The RSV translators, on the other hand, possessed “more ancient manuscripts of the New Testament.” They were “far better equipped to recover the original wording of the Greek text.”

Although I’ve written my own book taking an honest look at the King James Version, I don’t think these comments were fair. Or nice. Or helpful—even if they contain a kernel of truth.

Problems with the RSV preface

The RSV preface leaves the impression that there are lots and lots of important mistakes in the Greek text underlying the KJV New Testament. This just isn’t the case. Even after fourteen centuries of copying, the text of the latest biblical manuscripts is still extremely similar to that of the earliest copies we have. The differences are almost all excessively minor. Subsequent history shows that the RSV translators should have been more deferential to the Emperor of English Bibles. Their words (and, more importantly, their translation of Isaiah 7:14) only succeeded in making KJV readers mad.

Words like these just were not calculated to win people over:

The King James Version has grave defects. By the middle of the nineteenth century, the development of Biblical studies and the discovery of many manuscripts more ancient than those upon which the King James Version was based, made it manifest that these defects are so many and so serious as to call for revision of the English translation.

Every Bible translation is the result of hundreds of thousands of individual translation decisions, both about Greek and Hebrew and about the “target language,” in this case, English.
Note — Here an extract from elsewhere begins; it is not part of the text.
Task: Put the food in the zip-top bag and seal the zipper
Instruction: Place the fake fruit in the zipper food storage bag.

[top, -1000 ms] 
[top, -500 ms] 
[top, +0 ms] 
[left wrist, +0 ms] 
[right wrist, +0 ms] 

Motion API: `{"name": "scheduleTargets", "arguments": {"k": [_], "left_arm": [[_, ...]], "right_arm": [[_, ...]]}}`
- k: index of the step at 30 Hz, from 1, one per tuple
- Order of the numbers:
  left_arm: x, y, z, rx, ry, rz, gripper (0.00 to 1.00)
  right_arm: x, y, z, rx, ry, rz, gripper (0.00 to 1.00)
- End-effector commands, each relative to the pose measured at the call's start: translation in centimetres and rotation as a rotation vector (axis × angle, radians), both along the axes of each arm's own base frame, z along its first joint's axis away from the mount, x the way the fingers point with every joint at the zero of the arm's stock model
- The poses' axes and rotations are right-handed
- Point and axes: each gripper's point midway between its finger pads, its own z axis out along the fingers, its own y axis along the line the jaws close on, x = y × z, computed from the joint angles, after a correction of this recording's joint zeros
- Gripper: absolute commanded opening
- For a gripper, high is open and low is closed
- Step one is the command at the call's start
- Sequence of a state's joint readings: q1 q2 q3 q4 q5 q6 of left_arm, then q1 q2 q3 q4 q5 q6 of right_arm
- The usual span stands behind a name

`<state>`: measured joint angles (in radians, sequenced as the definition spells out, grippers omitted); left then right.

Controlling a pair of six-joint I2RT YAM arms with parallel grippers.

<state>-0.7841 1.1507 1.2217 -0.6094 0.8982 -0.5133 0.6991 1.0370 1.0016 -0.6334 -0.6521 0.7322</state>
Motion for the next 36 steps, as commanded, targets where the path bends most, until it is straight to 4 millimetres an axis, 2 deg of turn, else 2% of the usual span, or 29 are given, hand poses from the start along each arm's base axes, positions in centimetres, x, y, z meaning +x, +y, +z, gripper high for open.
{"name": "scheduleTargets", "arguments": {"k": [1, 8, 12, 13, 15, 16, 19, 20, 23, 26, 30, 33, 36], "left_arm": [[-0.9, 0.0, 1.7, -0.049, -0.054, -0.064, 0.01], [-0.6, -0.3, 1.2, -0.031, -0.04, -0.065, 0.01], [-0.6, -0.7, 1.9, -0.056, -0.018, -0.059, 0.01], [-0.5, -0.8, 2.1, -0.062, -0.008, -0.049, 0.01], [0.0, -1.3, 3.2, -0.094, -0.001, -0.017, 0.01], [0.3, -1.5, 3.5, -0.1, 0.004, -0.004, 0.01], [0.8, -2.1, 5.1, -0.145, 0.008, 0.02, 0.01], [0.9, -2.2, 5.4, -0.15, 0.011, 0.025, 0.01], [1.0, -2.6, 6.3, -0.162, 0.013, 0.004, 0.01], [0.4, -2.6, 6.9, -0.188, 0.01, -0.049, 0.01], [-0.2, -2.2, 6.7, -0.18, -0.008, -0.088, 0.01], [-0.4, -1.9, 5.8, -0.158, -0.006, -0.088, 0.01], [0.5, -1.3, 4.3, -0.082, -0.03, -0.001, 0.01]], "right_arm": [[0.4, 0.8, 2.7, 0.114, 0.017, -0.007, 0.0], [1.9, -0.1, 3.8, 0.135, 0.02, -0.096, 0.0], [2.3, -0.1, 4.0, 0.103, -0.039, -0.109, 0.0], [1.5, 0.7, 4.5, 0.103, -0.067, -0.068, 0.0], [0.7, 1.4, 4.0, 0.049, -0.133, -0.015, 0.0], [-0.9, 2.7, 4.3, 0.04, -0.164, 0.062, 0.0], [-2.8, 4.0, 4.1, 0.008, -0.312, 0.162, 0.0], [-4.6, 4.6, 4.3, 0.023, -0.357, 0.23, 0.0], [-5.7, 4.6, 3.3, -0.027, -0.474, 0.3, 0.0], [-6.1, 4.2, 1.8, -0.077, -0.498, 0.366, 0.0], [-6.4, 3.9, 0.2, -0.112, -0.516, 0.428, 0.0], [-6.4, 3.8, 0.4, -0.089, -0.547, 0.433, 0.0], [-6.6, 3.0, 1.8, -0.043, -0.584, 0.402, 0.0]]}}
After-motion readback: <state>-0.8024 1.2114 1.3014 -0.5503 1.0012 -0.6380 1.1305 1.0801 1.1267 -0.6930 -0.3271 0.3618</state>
For a translation to have “grave defects,” a huge number of those decisions, important ones in significant passages, would have to be shown to be in error. That has not been done. The widespread acceptance of the KJV over 400 years does not prove that the KJV was well done, but the number of gifted people who have praised it over that time rather does. I don’t think the KJV had “grave defects” when it was translated in 1611. The RSV overshot its mark here.

What the RSV preface gets right

But the RSV gets one big thing right when discussing the KJV: they carefully distinguish between two different types of changes that have occurred in English since 1611.

Dead words

First, the RSV recognizes what I call in Authorized: The Use and Misuse of the King James Bible “dead words.”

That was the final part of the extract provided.